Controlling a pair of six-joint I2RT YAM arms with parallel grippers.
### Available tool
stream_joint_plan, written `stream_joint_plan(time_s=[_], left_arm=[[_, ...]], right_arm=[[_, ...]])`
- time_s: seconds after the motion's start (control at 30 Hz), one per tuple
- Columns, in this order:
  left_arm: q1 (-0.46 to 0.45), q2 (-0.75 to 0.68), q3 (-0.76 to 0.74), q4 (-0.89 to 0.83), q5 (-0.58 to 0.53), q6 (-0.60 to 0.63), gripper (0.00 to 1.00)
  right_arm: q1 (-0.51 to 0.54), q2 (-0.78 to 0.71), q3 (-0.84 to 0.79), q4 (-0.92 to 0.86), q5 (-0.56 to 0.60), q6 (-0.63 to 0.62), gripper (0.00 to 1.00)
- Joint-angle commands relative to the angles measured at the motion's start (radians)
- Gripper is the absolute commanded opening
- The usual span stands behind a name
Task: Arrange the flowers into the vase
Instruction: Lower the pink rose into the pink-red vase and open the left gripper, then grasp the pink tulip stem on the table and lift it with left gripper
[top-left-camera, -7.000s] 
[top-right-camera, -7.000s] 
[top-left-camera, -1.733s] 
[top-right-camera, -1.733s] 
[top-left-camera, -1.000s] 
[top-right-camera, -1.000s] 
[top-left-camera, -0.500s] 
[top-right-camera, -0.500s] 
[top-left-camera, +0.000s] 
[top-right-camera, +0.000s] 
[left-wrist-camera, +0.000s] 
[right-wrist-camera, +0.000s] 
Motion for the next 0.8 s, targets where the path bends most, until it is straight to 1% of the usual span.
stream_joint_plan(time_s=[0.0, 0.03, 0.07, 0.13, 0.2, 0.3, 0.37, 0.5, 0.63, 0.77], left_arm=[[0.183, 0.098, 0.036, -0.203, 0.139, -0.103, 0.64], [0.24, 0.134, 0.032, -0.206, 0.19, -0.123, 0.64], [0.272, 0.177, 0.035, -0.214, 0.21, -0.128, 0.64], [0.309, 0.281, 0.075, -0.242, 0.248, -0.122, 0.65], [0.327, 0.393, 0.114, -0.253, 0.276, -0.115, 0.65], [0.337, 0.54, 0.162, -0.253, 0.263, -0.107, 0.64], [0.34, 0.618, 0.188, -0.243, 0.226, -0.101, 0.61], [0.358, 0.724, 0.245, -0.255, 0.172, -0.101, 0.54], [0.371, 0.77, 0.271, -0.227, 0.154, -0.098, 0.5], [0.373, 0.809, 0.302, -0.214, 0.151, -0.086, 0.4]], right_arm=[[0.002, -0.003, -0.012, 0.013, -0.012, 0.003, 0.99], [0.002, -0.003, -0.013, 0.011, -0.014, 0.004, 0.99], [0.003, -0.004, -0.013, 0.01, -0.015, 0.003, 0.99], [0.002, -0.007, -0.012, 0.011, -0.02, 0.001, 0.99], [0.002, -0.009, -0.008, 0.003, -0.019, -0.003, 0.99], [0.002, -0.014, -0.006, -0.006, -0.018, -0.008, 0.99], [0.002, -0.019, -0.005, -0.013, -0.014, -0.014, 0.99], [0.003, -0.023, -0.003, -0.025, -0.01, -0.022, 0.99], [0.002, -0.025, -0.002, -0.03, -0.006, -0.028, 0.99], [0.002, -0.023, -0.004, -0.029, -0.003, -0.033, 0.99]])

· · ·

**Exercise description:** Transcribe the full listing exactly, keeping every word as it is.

**Written answer:**
Controlling a pair of six-joint I2RT YAM arms with parallel grippers.
### Available tool
stream_joint_plan, written `stream_joint_plan(time_s=[_], left_arm=[[_, ...]], right_arm=[[_, ...]])`
- time_s: seconds after the motion's start (control at 30 Hz), one per tuple
- Columns, in this order:
  left_arm: q1 (-0.46 to 0.45), q2 (-0.75 to 0.68), q3 (-0.76 to 0.74), q4 (-0.89 to 0.83), q5 (-0.58 to 0.53), q6 (-0.60 to 0.63), gripper (0.00 to 1.00)
  right_arm: q1 (-0.51 to 0.54), q2 (-0.78 to 0.71), q3 (-0.84 to 0.79), q4 (-0.92 to 0.86), q5 (-0.56 to 0.60), q6 (-0.63 to 0.62), gripper (0.00 to 1.00)
- Joint-angle commands relative to the angles measured at the motion's start (radians)
- Gripper is the absolute commanded opening
- The usual span stands behind a name
Task: Arrange the flowers into the vase
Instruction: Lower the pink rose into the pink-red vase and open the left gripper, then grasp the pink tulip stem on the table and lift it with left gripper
[top-left-camera, -7.000s] 
[top-right-camera, -7.000s] 
[top-left-camera, -1.733s] 
[top-right-camera, -1.733s] 
[top-left-camera, -1.000s] 
[top-right-camera, -1.000s] 
[top-left-camera, -0.500s] 
[top-right-camera, -0.500s] 
[top-left-camera, +0.000s] 
[top-right-camera, +0.000s] 
[left-wrist-camera, +0.000s] 
[right-wrist-camera, +0.000s] 
Motion for the next 0.8 s, targets where the path bends most, until it is straight to 1% of the usual span.
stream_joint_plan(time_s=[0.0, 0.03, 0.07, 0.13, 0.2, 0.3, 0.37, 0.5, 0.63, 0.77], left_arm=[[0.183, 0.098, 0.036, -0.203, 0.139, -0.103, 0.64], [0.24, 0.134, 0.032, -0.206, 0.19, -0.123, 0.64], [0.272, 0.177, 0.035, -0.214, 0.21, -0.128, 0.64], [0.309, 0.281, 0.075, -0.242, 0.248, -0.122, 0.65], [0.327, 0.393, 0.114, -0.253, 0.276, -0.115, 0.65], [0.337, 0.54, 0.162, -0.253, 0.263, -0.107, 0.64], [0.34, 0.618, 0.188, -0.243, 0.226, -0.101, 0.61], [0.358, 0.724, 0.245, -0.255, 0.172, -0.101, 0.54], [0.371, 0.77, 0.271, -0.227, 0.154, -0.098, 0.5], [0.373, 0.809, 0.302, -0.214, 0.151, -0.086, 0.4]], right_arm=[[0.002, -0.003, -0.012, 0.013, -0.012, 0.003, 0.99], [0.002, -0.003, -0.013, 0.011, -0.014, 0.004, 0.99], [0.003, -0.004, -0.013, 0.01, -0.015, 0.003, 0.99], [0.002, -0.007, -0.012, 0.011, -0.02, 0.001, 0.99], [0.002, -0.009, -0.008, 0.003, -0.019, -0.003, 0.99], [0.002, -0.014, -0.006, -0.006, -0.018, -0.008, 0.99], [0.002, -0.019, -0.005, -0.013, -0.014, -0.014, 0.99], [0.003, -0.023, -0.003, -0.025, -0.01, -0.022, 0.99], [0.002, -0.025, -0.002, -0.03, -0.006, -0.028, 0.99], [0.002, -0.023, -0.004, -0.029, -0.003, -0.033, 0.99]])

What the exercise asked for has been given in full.